WHAT YOU ARE ASKED TO DO: Your answer must be the records below repeated word for word, with no pictures in it.

RECORDS TO PROCESS START

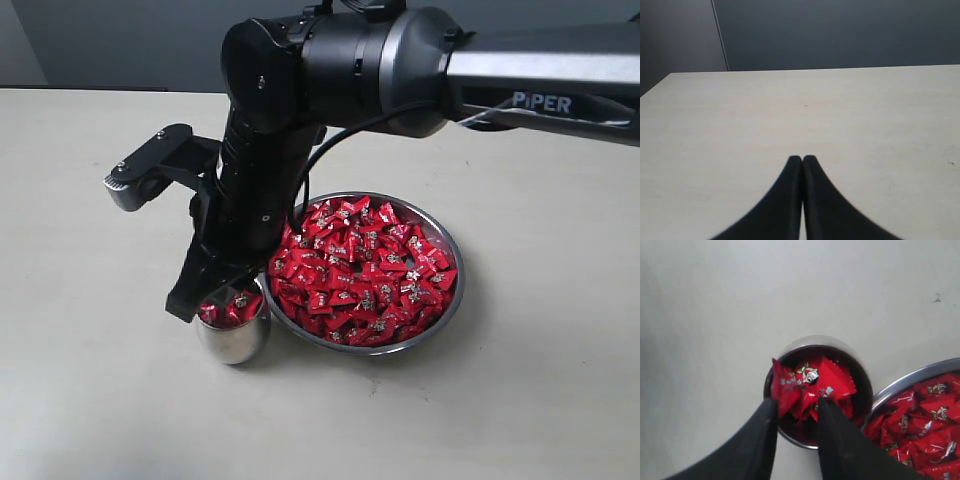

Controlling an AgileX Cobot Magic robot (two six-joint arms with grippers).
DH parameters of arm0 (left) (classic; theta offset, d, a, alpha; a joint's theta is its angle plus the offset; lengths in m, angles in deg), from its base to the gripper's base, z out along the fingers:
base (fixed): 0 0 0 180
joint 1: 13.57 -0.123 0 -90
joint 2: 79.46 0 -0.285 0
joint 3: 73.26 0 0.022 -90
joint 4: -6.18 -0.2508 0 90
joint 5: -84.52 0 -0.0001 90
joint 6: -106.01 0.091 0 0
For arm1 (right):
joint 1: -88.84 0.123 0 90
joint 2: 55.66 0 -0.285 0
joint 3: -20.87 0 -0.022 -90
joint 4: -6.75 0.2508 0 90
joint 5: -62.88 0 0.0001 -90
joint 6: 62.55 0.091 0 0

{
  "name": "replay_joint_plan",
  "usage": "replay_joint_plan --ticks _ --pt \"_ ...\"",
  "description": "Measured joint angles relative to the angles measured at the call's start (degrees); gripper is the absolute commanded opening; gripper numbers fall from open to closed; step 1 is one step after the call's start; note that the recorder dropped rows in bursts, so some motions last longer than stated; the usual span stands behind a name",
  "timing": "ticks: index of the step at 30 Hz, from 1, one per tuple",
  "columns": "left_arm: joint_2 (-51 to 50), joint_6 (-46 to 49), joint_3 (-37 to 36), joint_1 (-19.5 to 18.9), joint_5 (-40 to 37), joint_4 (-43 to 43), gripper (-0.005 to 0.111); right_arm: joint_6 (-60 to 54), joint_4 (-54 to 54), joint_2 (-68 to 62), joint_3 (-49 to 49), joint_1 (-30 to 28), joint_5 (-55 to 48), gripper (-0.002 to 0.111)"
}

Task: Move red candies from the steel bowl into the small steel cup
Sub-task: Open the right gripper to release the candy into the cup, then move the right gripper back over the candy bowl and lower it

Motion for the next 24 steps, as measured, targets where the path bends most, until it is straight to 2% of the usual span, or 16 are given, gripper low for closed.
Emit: replay_joint_plan --ticks 11,14,16,17,18,20,24 --pt "0.00 0.00 0.00 0.00 0.00 0.00 0.000 0.35 -1.00 0.00 0.00 0.00 0.11 0.028" --pt "0.00 0.00 0.00 0.00 0.00 0.00 0.000 3.52 -7.34 0.38 0.84 0.00 -0.24 0.028" --pt "0.00 0.00 0.00 0.00 0.00 0.00 0.000 7.50 -13.29 1.91 1.79 0.00 0.28 0.018" --pt "0.00 0.00 0.00 0.00 0.00 0.00 0.000 9.17 -15.35 2.54 2.07 -0.24 0.92 0.004" --pt "0.00 0.00 0.00 0.00 0.00 0.00 0.000 12.13 -18.61 3.63 2.42 -0.69 2.10 0.000" --pt "0.00 0.00 0.00 0.00 0.00 0.00 0.000 16.07 -22.19 4.66 2.49 -2.19 4.25 0.000" --pt "0.00 0.00 0.00 0.00 0.00 0.00 0.000 21.80 -20.98 6.39 2.49 -7.24 10.20 0.000"
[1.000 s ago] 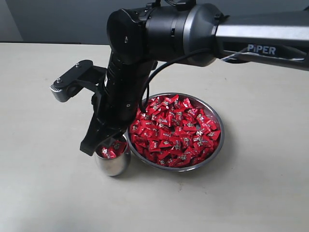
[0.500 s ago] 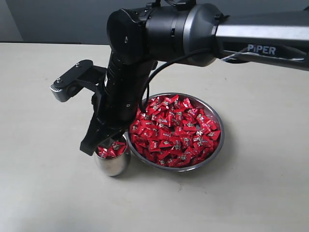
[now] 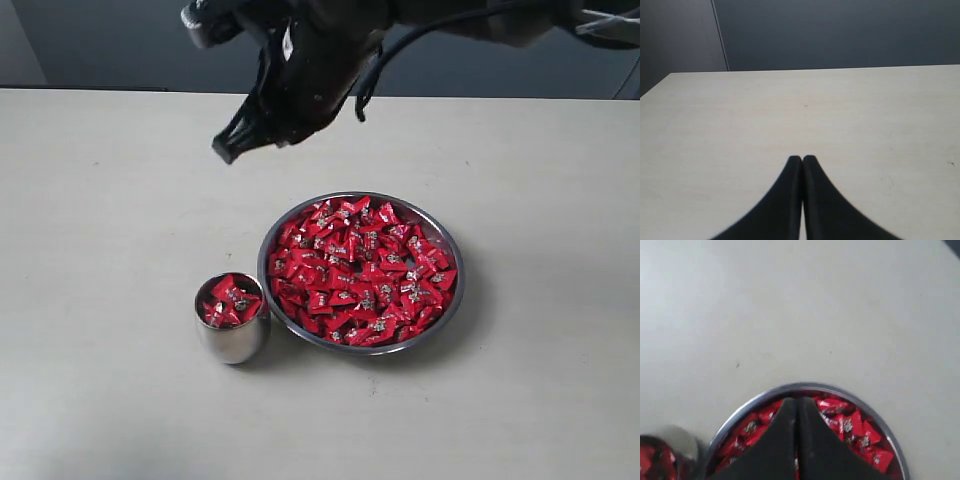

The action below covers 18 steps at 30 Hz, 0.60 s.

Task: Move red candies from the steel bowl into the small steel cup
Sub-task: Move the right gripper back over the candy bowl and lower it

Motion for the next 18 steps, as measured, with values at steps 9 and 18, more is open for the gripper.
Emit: replay_joint_plan --ticks 9,18 --pt "0.00 0.00 0.00 0.00 0.00 0.00 0.000 2.63 2.15 8.83 -13.23 -7.05 13.79 0.000" --pt "0.00 0.00 0.00 0.00 0.00 0.00 0.000 3.65 3.53 12.34 -21.95 -10.37 18.34 0.000"
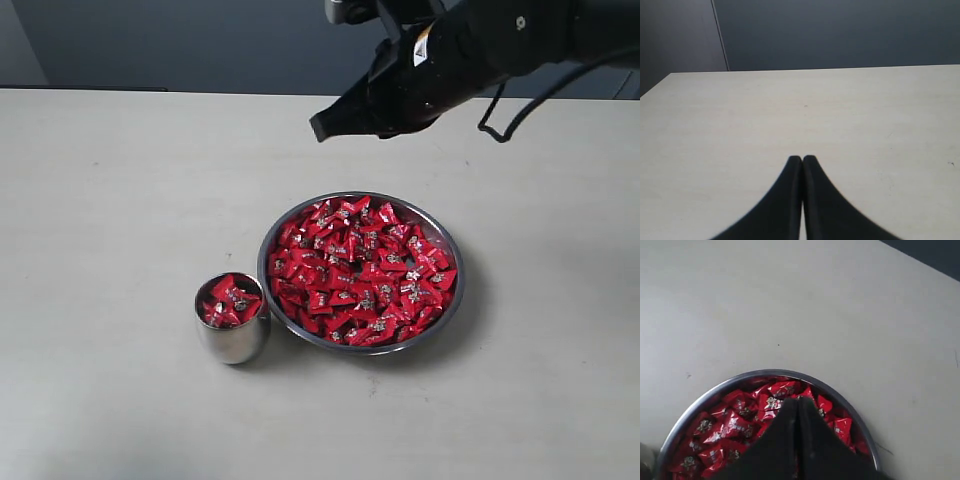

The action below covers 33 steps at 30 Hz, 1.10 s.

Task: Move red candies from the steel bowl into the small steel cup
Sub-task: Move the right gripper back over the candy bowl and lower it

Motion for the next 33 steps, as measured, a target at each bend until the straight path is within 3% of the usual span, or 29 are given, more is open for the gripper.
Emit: replay_joint_plan --ticks 10,28,33 --pt "0.00 0.00 0.00 0.00 0.00 0.00 0.000 0.12 1.65 0.47 -5.39 -3.93 3.01 0.000" --pt "0.00 0.00 0.00 0.00 0.00 0.00 0.000 0.12 1.78 0.35 -7.25 -4.30 2.43 0.000" --pt "0.00 0.00 0.00 0.00 0.00 0.00 0.000 -1.99 2.49 -4.99 -7.25 -4.30 0.86 0.000"
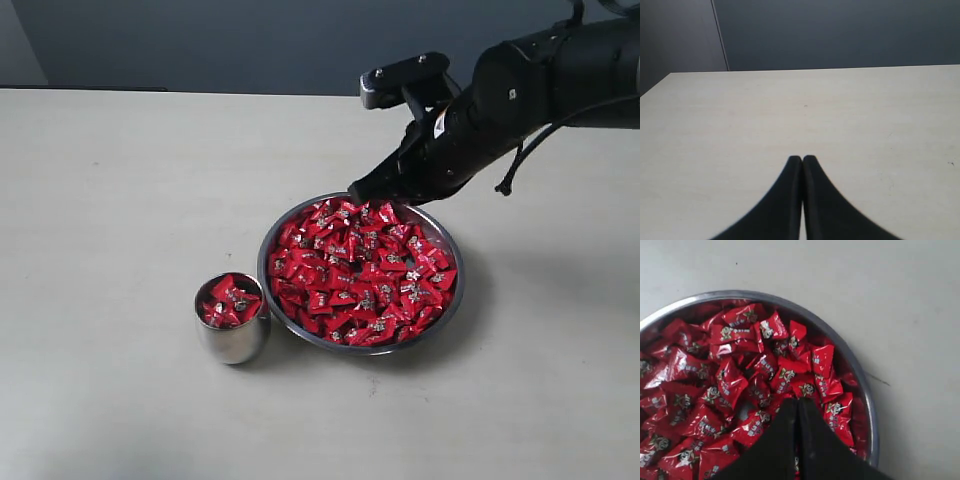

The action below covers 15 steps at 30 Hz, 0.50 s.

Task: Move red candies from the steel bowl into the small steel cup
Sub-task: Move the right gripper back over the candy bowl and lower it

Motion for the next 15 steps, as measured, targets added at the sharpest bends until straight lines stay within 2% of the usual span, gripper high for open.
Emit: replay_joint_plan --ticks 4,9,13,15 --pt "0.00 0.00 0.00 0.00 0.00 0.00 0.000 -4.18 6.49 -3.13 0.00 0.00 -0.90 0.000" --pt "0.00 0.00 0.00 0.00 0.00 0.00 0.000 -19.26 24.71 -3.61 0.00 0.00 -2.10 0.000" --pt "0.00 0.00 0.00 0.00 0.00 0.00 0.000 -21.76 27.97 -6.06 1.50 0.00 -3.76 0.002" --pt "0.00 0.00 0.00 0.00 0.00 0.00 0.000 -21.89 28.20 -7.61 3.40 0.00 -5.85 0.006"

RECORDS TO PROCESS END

WORKED SOLUTION:
Controlling an AgileX Cobot Magic robot (two six-joint arms with grippers).
DH parameters of arm0 (left) (classic; theta offset, d, a, alpha; a joint's theta is its angle plus the offset; lengths in m, angles in deg), from its base to the gripper's base, z out along the fingers:
base (fixed): 0 0 0 180
joint 1: 13.57 -0.123 0 -90
joint 2: 79.46 0 -0.285 0
joint 3: 73.26 0 0.022 -90
joint 4: -6.18 -0.2508 0 90
joint 5: -84.52 0 -0.0001 90
joint 6: -106.01 0.091 0 0
For arm1 (right):
joint 1: -88.84 0.123 0 90
joint 2: 55.66 0 -0.285 0
joint 3: -20.87 0 -0.022 -90
joint 4: -6.75 0.2508 0 90
joint 5: -62.88 0 0.0001 -90
joint 6: 62.55 0.091 0 0

{
  "name": "replay_joint_plan",
  "usage": "replay_joint_plan --ticks _ --pt \"_ ...\"",
  "description": "Measured joint angles relative to the angles measured at the call's start (degrees); gripper is the absolute commanded opening; gripper numbers fall from open to closed; step 1 is one step after the call's start; note that the recorder dropped rows in bursts, so some motions last longer than stated; the usual span stands behind a name",
  "timing": "ticks: index of the step at 30 Hz, from 1, one per tuple",
  "columns": "left_arm: joint_2 (-51 to 50), joint_6 (-46 to 49), joint_3 (-37 to 36), joint_1 (-19.5 to 18.9), joint_5 (-40 to 37), joint_4 (-43 to 43), gripper (-0.005 to 0.111); right_arm: joint_6 (-60 to 54), joint_4 (-54 to 54), joint_2 (-68 to 62), joint_3 (-49 to 49), joint_1 (-30 to 28), joint_5 (-55 to 48), gripper (-0.002 to 0.111)"
}

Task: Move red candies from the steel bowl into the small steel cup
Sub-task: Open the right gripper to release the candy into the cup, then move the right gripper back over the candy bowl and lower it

Motion for the next 24 steps, as measured, targets where the path bends most, until it is straight to 2% of the usual span, or 16 are given, gripper low for closed.
Emit: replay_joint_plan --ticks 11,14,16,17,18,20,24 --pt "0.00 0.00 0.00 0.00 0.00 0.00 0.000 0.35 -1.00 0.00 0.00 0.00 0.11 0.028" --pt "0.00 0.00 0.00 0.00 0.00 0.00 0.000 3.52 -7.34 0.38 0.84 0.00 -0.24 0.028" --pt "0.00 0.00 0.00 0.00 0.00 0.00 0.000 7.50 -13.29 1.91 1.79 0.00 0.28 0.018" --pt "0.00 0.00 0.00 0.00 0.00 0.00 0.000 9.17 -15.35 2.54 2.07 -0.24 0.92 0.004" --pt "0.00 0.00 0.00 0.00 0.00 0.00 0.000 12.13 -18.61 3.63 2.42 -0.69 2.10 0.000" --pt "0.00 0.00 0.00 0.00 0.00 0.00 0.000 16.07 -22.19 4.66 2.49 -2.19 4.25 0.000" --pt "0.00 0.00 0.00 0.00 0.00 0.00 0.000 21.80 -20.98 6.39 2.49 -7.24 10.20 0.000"
[1.000 s ago] 
[0.500 s ago] 
[now] 

The action below covers 18 steps at 30 Hz, 0.60 s.

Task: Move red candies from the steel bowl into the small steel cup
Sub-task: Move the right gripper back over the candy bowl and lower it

Motion for the next 18 steps, as measured, with values at steps 9 and 18, more is open for the gripper.
Emit: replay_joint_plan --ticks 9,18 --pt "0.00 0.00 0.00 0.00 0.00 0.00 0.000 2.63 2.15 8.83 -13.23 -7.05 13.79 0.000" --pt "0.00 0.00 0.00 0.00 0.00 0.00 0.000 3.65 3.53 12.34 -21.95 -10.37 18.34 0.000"

The action below covers 33 steps at 30 Hz, 1.10 s.

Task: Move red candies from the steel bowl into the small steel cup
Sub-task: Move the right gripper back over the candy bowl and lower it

Motion for the next 33 steps, as measured, a target at each bend until the straight path is within 3% of the usual span, or 29 are given, more is open for the gripper.
Emit: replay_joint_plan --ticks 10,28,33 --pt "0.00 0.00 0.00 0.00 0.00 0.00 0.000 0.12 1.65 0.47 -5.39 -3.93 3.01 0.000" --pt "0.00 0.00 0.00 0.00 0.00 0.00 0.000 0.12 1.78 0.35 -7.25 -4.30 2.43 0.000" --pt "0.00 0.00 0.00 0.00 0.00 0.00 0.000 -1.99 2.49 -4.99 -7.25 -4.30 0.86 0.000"

The action below covers 15 steps at 30 Hz, 0.50 s.

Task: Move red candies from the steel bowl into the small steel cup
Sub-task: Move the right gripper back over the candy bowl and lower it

Motion for the next 15 steps, as measured, targets added at the sharpest bends until straight lines stay within 2% of the usual span, gripper high for open.
Emit: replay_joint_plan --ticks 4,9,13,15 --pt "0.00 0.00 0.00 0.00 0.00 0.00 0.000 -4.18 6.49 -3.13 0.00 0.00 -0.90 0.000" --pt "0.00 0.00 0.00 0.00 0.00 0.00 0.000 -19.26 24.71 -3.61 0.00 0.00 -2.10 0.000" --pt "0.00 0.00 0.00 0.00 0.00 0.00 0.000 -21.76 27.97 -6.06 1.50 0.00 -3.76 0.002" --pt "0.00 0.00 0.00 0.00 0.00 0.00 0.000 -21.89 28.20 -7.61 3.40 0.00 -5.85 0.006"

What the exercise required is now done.